§ **What the task requires**:
Word for word, reproduce every line of the data below.

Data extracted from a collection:
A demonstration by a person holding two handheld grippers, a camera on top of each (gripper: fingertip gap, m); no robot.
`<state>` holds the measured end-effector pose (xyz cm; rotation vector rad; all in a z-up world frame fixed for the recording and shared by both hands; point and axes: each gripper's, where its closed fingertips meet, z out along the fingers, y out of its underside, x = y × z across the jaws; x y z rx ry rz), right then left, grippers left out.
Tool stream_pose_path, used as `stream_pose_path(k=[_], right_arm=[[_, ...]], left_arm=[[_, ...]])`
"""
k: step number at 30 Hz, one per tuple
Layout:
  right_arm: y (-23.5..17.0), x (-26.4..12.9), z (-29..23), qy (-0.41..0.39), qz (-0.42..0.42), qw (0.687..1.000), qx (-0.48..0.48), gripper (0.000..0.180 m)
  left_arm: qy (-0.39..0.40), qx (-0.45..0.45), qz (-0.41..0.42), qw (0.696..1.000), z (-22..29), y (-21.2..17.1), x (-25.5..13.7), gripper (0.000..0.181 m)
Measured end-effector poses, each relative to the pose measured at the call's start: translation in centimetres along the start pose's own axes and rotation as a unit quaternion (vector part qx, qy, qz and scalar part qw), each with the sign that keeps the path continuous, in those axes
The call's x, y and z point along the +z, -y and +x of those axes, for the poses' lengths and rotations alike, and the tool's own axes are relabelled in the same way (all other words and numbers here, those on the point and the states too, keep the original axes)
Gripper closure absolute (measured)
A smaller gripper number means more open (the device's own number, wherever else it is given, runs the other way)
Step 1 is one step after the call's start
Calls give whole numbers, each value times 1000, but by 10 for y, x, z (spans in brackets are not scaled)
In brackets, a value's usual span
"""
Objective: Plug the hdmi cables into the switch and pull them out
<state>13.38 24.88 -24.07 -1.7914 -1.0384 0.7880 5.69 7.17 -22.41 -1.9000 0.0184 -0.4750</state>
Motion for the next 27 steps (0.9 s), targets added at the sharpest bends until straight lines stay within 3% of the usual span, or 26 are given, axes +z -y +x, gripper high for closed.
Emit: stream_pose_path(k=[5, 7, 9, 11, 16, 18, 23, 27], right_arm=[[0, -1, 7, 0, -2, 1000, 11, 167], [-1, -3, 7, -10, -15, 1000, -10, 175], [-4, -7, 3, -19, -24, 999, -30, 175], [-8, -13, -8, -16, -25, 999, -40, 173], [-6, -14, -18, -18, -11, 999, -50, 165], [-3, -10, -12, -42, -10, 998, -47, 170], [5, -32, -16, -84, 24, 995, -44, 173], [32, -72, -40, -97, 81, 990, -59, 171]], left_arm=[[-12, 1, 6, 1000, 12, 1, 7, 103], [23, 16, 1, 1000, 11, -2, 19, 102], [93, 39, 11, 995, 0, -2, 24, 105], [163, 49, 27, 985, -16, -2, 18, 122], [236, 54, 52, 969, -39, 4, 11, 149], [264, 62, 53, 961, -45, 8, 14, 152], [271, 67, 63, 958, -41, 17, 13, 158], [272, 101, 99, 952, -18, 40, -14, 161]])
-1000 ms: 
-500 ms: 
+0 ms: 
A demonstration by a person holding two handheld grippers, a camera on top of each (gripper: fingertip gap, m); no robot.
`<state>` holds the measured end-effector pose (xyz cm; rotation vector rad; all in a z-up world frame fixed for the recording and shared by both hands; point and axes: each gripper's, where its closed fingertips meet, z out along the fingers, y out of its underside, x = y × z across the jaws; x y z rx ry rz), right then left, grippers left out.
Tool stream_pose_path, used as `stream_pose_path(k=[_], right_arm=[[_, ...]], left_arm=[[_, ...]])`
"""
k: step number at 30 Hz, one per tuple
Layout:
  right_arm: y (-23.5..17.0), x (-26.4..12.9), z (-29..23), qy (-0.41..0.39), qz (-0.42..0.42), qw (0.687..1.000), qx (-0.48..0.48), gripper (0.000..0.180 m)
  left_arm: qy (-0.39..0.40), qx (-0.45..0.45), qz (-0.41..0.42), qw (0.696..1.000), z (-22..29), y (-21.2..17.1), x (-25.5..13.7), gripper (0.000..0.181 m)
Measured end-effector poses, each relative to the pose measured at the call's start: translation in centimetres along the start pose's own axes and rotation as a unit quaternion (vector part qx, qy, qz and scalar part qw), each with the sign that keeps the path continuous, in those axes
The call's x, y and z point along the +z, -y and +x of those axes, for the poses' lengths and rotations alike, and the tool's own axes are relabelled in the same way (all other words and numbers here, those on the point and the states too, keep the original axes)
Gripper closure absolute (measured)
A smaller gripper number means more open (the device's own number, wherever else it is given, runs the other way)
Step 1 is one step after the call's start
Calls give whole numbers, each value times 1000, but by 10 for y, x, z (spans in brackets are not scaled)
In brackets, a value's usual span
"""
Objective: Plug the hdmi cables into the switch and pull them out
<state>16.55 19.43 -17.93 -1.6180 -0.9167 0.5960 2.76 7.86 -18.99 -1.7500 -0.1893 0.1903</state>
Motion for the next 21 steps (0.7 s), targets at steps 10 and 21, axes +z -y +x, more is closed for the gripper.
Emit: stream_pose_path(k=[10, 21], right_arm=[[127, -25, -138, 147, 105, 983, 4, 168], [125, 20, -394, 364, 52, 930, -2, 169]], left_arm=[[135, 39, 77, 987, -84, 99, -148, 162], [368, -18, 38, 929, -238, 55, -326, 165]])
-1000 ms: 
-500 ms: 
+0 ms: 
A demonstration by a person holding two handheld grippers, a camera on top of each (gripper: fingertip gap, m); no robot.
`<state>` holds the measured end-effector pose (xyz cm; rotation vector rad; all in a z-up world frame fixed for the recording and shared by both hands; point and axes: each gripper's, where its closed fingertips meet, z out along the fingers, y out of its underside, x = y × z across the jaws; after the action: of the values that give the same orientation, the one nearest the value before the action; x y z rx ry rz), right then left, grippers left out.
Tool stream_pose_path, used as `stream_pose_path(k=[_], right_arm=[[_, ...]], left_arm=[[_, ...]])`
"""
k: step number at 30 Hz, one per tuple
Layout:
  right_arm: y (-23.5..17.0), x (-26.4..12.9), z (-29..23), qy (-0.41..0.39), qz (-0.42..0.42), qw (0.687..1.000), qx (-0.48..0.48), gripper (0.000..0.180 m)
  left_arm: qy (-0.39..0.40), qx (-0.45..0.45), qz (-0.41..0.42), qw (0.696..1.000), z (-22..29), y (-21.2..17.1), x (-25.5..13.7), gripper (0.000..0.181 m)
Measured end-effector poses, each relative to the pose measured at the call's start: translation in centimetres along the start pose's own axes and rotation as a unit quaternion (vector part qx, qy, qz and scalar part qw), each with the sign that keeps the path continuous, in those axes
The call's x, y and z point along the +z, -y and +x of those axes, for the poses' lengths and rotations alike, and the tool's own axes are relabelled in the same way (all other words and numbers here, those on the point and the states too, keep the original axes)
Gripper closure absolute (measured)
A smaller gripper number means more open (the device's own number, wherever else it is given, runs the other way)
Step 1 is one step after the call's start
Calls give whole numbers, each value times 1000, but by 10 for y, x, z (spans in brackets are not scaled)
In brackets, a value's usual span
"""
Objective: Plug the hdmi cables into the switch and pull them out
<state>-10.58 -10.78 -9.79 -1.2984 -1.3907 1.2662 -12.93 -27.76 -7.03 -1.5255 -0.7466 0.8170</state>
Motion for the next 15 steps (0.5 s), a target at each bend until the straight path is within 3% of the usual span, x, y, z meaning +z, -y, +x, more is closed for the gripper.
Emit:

§ **Solution**:
A demonstration by a person holding two handheld grippers, a camera on top of each (gripper: fingertip gap, m); no robot.
`<state>` holds the measured end-effector pose (xyz cm; rotation vector rad; all in a z-up world frame fixed for the recording and shared by both hands; point and axes: each gripper's, where its closed fingertips meet, z out along the fingers, y out of its underside, x = y × z across the jaws; x y z rx ry rz), right then left, grippers left out.
Tool stream_pose_path, used as `stream_pose_path(k=[_], right_arm=[[_, ...]], left_arm=[[_, ...]])`
"""
k: step number at 30 Hz, one per tuple
Layout:
  right_arm: y (-23.5..17.0), x (-26.4..12.9), z (-29..23), qy (-0.41..0.39), qz (-0.42..0.42), qw (0.687..1.000), qx (-0.48..0.48), gripper (0.000..0.180 m)
  left_arm: qy (-0.39..0.40), qx (-0.45..0.45), qz (-0.41..0.42), qw (0.696..1.000), z (-22..29), y (-21.2..17.1), x (-25.5..13.7), gripper (0.000..0.181 m)
Measured end-effector poses, each relative to the pose measured at the call's start: translation in centimetres along the start pose's own axes and rotation as a unit quaternion (vector part qx, qy, qz and scalar part qw), each with the sign that keeps the path continuous, in those axes
The call's x, y and z point along the +z, -y and +x of those axes, for the poses' lengths and rotations alike, and the tool's own axes are relabelled in the same way (all other words and numbers here, those on the point and the states too, keep the original axes)
Gripper closure absolute (measured)
A smaller gripper number means more open (the device's own number, wherever else it is given, runs the other way)
Step 1 is one step after the call's start
Calls give whole numbers, each value times 1000, but by 10 for y, x, z (spans in brackets are not scaled)
In brackets, a value's usual span
"""
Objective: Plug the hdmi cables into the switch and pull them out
<state>13.38 24.88 -24.07 -1.7914 -1.0384 0.7880 5.69 7.17 -22.41 -1.9000 0.0184 -0.4750</state>
Motion for the next 27 steps (0.9 s), targets added at the sharpest bends until straight lines stay within 3% of the usual span, or 26 are given, axes +z -y +x, gripper high for closed.
Emit: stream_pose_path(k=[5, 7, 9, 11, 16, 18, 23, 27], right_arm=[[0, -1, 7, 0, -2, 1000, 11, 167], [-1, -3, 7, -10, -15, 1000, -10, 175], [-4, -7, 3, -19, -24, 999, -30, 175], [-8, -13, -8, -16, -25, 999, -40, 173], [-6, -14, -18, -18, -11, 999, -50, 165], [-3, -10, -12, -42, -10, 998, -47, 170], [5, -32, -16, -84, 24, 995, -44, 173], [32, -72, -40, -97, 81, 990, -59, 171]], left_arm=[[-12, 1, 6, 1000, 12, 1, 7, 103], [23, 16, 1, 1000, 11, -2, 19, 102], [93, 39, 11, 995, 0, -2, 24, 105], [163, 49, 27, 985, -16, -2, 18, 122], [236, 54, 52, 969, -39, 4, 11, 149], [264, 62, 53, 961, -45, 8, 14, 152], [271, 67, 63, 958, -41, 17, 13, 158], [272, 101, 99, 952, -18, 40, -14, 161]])
-1000 ms: 
-500 ms: 
+0 ms: 
A demonstration by a person holding two handheld grippers, a camera on top of each (gripper: fingertip gap, m); no robot.
`<state>` holds the measured end-effector pose (xyz cm; rotation vector rad; all in a z-up world frame fixed for the recording and shared by both hands; point and axes: each gripper's, where its closed fingertips meet, z out along the fingers, y out of its underside, x = y × z across the jaws; x y z rx ry rz), right then left, grippers left out.
Tool stream_pose_path, used as `stream_pose_path(k=[_], right_arm=[[_, ...]], left_arm=[[_, ...]])`
"""
k: step number at 30 Hz, one per tuple
Layout:
  right_arm: y (-23.5..17.0), x (-26.4..12.9), z (-29..23), qy (-0.41..0.39), qz (-0.42..0.42), qw (0.687..1.000), qx (-0.48..0.48), gripper (0.000..0.180 m)
  left_arm: qy (-0.39..0.40), qx (-0.45..0.45), qz (-0.41..0.42), qw (0.696..1.000), z (-22..29), y (-21.2..17.1), x (-25.5..13.7), gripper (0.000..0.181 m)
Measured end-effector poses, each relative to the pose measured at the call's start: translation in centimetres along the start pose's own axes and rotation as a unit quaternion (vector part qx, qy, qz and scalar part qw), each with the sign that keeps the path continuous, in those axes
The call's x, y and z point along the +z, -y and +x of those axes, for the poses' lengths and rotations alike, and the tool's own axes are relabelled in the same way (all other words and numbers here, those on the point and the states too, keep the original axes)
Gripper closure absolute (measured)
A smaller gripper number means more open (the device's own number, wherever else it is given, runs the other way)
Step 1 is one step after the call's start
Calls give whole numbers, each value times 1000, but by 10 for y, x, z (spans in brackets are not scaled)
In brackets, a value's usual span
"""
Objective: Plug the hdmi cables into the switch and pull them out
<state>16.55 19.43 -17.93 -1.6180 -0.9167 0.5960 2.76 7.86 -18.99 -1.7500 -0.1893 0.1903</state>
Motion for the next 21 steps (0.7 s), targets at steps 10 and 21, axes +z -y +x, more is closed for the gripper.
Emit: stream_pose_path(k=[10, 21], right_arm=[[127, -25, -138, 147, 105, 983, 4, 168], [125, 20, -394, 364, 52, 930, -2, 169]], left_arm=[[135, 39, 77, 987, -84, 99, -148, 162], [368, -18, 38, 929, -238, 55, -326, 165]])
-1000 ms: 
-500 ms: 
+0 ms: 
A demonstration by a person holding two handheld grippers, a camera on top of each (gripper: fingertip gap, m); no robot.
`<state>` holds the measured end-effector pose (xyz cm; rotation vector rad; all in a z-up world frame fixed for the recording and shared by both hands; point and axes: each gripper's, where its closed fingertips meet, z out along the fingers, y out of its underside, x = y × z across the jaws; after the action: of the values that give the same orientation, the one nearest the value before the action; x y z rx ry rz), right then left, grippers left out.
Tool stream_pose_path, used as `stream_pose_path(k=[_], right_arm=[[_, ...]], left_arm=[[_, ...]])`
"""
k: step number at 30 Hz, one per tuple
Layout:
  right_arm: y (-23.5..17.0), x (-26.4..12.9), z (-29..23), qy (-0.41..0.39), qz (-0.42..0.42), qw (0.687..1.000), qx (-0.48..0.48), gripper (0.000..0.180 m)
  left_arm: qy (-0.39..0.40), qx (-0.45..0.45), qz (-0.41..0.42), qw (0.696..1.000), z (-22..29), y (-21.2..17.1), x (-25.5..13.7), gripper (0.000..0.181 m)
Measured end-effector poses, each relative to the pose measured at the call's start: translation in centimetres along the start pose's own axes and rotation as a unit quaternion (vector part qx, qy, qz and scalar part qw), each with the sign that keeps the path continuous, in those axes
The call's x, y and z point along the +z, -y and +x of those axes, for the poses' lengths and rotations alike, and the tool's own axes are relabelled in the same way (all other words and numbers here, those on the point and the states too, keep the original axes)
Gripper closure absolute (measured)
A smaller gripper number means more open (the device's own number, wherever else it is given, runs the other way)
Step 1 is one step after the call's start
Calls give whole numbers, each value times 1000, but by 10 for y, x, z (spans in brackets are not scaled)
In brackets, a value's usual span
"""
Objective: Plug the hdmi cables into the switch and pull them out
<state>-10.58 -10.78 -9.79 -1.2984 -1.3907 1.2662 -12.93 -27.76 -7.03 -1.5255 -0.7466 0.8170</state>
Motion for the next 15 steps (0.5 s), a target at each bend until the straight path is within 3% of the usual span, x, y, z meaning +z, -y, +x, more is closed for the gripper.
Emit:

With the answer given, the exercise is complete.